* [EXERCISE DESCRIPTION]
Find all lines in the records that include the word "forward", and copy them out.

==========

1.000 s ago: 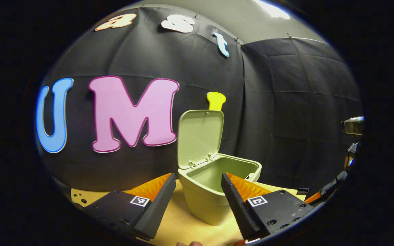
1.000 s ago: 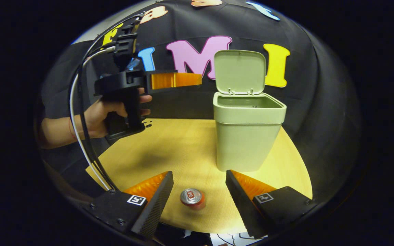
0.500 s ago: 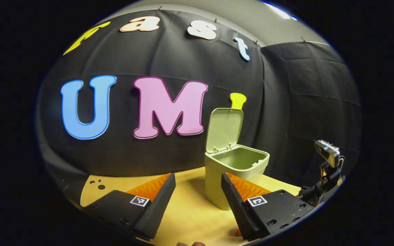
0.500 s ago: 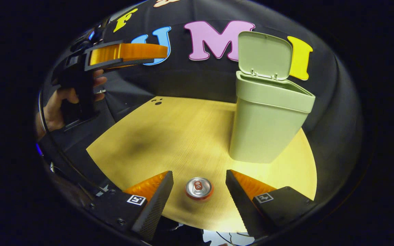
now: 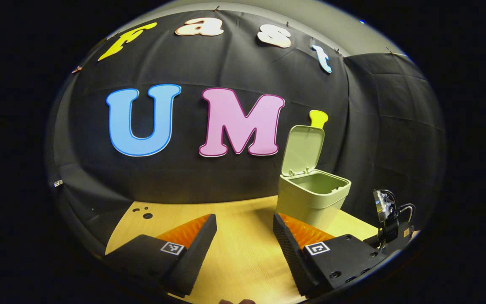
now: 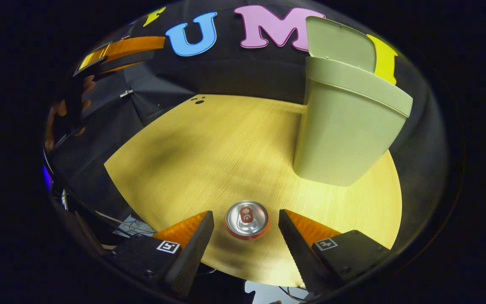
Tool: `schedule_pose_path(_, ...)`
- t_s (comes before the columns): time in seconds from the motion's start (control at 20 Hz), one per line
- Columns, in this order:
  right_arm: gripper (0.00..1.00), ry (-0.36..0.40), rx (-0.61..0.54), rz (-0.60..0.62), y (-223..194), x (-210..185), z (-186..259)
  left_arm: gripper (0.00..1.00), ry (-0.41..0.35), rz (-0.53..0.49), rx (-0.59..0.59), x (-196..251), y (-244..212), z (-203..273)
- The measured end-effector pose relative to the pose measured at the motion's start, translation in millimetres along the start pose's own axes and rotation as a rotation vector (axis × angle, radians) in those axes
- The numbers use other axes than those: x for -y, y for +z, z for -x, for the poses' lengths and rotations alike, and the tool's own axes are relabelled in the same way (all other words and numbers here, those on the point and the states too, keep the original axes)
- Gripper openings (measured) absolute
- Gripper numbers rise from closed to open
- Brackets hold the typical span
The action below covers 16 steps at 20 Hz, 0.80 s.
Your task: Press the lid of the desktop garbage bin to open it, pick up the crumpled paper on the desktop and throw it into the bin, then pick up the pop can on the desktop and drop it into the bin, and finally close the garbage bin lid.
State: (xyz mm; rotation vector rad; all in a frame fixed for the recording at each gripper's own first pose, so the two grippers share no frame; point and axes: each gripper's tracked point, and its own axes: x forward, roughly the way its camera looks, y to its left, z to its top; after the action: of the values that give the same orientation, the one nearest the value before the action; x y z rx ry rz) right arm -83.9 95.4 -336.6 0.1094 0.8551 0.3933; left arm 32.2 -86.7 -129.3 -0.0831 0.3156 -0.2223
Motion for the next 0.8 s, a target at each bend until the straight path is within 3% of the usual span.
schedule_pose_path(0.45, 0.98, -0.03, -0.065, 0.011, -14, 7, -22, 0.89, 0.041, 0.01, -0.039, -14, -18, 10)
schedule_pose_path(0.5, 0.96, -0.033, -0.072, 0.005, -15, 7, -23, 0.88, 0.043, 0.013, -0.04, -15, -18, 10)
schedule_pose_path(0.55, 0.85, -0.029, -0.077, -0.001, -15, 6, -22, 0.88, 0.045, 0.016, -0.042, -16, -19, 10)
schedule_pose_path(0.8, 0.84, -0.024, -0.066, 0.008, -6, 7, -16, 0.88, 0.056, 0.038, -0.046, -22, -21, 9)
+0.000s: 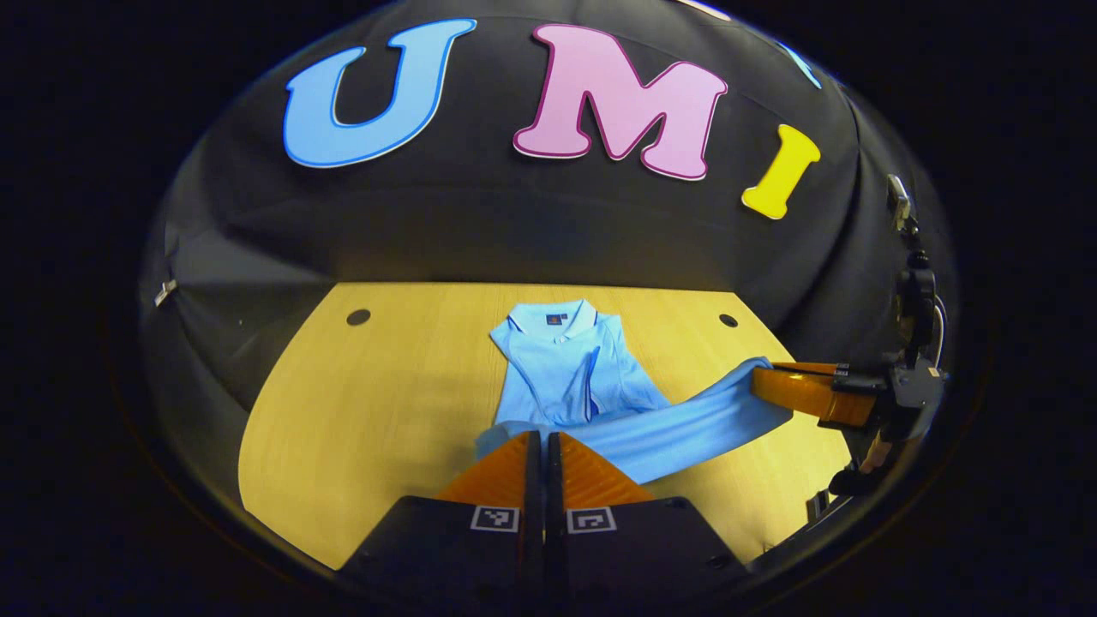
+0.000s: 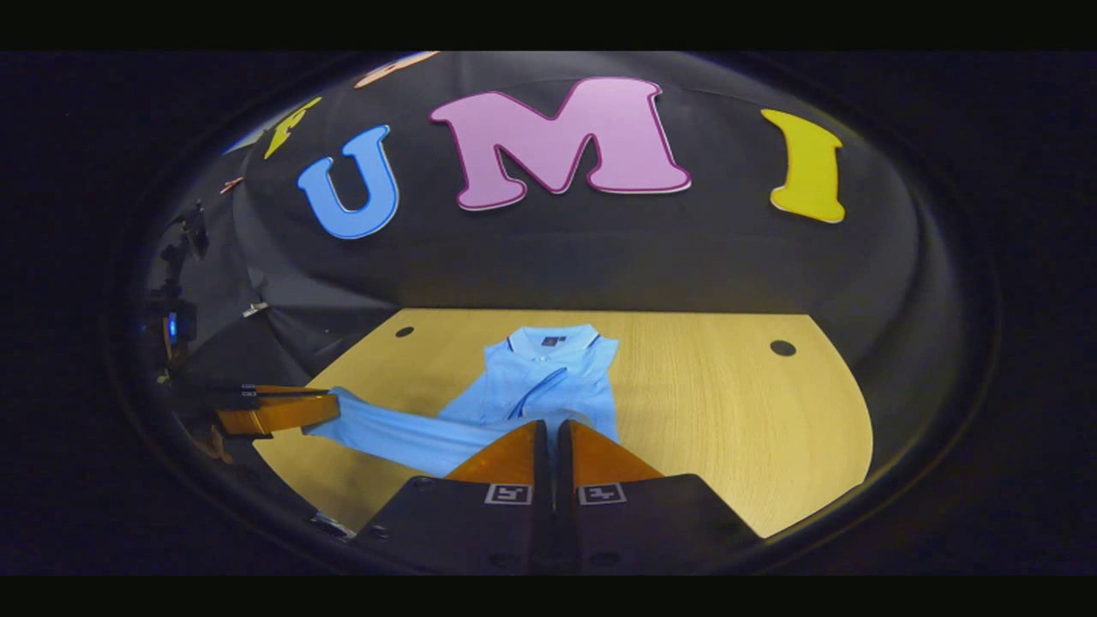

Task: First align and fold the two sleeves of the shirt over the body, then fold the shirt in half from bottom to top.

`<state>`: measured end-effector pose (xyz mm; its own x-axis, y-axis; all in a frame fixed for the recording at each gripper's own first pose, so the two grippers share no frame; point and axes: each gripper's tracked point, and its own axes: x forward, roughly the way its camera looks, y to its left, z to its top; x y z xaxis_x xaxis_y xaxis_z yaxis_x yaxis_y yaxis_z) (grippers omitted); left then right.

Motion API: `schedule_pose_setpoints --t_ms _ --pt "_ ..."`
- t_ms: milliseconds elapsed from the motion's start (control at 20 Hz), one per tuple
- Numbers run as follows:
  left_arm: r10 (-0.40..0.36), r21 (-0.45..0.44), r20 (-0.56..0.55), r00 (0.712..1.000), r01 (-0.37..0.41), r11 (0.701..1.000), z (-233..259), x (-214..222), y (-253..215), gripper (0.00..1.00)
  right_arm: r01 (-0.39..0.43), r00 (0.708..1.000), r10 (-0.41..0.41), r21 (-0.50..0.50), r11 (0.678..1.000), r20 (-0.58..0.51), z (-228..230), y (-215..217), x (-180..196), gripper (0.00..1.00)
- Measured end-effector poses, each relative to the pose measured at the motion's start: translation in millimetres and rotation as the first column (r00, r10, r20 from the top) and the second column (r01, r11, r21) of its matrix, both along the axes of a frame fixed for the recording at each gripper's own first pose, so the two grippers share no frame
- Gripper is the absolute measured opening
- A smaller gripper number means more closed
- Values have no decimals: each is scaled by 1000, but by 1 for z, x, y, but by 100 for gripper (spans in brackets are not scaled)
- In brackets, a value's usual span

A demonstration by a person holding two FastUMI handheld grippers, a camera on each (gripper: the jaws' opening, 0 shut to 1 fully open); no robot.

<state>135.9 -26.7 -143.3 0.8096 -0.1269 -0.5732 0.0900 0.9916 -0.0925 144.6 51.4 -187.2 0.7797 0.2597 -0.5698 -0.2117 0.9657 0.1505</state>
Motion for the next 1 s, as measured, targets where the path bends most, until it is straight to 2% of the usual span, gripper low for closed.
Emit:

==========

* [PROBLEM SOLUTION]
State: (xyz mm; rotation vector rad; all in a frame fixed for the recording at each gripper's own first pose, so the two grippers share no frame; point and axes: each gripper's tracked point, and its own axes: x forward, roughly the way its camera looks, y to its left, z to its top; after the action: of the values that give the same orientation, the one nearest the value before the action; x y z rx ry rz) right arm -83.9 95.4 -336.6 0.1094 0.8551 0.3933; left arm 32.2 -86.7 -129.3 -0.0831 0.3156 -0.2223
`<state>`: measured end-effector pose (xyz mm; its own x-axis, y-axis; all in a frame fixed for the recording at each gripper's own first pose, so the two grippers share no frame; point and axes: each gripper's tracked point, and its own axes: x forward, roughly the way its camera looks, y to its left, z to its top; x y z xaxis_x xaxis_y xaxis_z yaxis_x yaxis_y yaxis_z) (grippers omitted); left then right.

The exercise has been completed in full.